→ **Problem requirements**
Which lines below include the string "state"? Please show each one.
Data provided Block Start
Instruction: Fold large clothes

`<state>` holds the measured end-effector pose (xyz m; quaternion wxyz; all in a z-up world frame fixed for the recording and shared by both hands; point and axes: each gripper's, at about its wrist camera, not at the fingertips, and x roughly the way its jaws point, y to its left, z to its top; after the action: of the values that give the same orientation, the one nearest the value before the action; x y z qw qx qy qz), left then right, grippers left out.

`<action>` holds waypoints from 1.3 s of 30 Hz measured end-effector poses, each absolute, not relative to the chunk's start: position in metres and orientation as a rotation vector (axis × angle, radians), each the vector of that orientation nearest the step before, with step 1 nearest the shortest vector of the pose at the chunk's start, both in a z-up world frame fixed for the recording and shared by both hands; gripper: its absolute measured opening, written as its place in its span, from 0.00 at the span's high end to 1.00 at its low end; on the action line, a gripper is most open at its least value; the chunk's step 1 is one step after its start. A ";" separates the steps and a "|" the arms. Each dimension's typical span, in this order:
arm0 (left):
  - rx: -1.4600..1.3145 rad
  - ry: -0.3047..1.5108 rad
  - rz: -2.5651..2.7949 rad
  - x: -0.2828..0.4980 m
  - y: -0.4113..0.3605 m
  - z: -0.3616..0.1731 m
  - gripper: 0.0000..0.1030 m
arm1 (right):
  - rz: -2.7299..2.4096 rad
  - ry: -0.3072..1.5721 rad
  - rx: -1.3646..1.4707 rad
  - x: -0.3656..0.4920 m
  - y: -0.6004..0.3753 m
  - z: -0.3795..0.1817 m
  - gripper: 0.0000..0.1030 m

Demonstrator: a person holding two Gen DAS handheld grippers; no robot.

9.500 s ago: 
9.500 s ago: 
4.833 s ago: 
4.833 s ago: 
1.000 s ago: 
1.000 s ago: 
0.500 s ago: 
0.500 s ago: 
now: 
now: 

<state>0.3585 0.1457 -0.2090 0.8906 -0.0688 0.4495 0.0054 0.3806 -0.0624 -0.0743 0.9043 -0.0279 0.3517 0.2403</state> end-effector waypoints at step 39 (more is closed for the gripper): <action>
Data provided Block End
→ **Solution**
`<state>` holds the measured end-effector pose (xyz m; quaternion wxyz; all in a z-up world frame fixed for the recording and shared by both hands; point and axes: each gripper's, at about its wrist camera, not at the fingertips, and x roughly the way its jaws point, y to its left, z to its top; after the action: of the values that give the same orientation, the one nearest the value before the action; x y z qw qx qy qz), left then right, grippers left out.
<state>0.3585 0.1457 -0.2090 0.8906 -0.0688 0.4495 0.0054 0.3806 -0.0624 -0.0743 0.9043 -0.0279 0.3517 0.2403</state> end-effector waypoints at step 39 (more is closed for the gripper): <action>

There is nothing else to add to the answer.